§ Work task
Only the line containing "Point to the pink" and those after it, up to the end of the records below, are to be set down, exactly as written.

§ Extracted data

###

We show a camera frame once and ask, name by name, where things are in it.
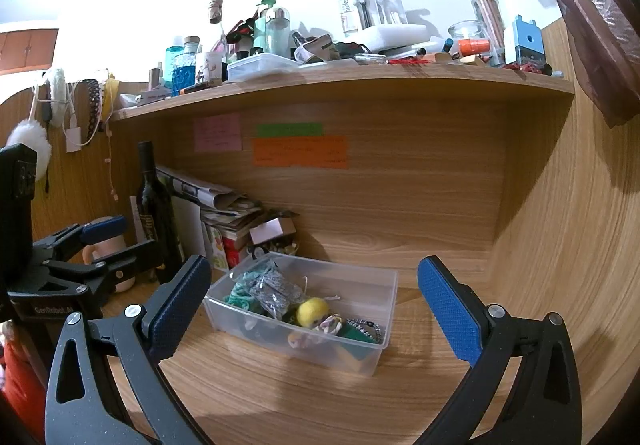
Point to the grey patterned packet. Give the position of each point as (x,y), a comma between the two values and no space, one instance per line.
(275,292)

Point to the cork topped bottle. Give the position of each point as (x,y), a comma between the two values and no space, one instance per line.
(216,11)

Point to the pink mug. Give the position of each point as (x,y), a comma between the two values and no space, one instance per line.
(107,249)

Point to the green pump bottle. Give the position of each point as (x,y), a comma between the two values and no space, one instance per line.
(261,27)

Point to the blue box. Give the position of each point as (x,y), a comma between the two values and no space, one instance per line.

###

§ The completed task
Point to the pink mug. Give the position of each point as (x,y), a comma between the two values and no space, one instance per line.
(107,249)

Point to the green pump bottle. Give the position of each point as (x,y), a comma between the two values and no space, one instance per line.
(261,27)

Point to the blue box. Give the position of each point as (x,y), a comma between the two values and no space, one instance per line.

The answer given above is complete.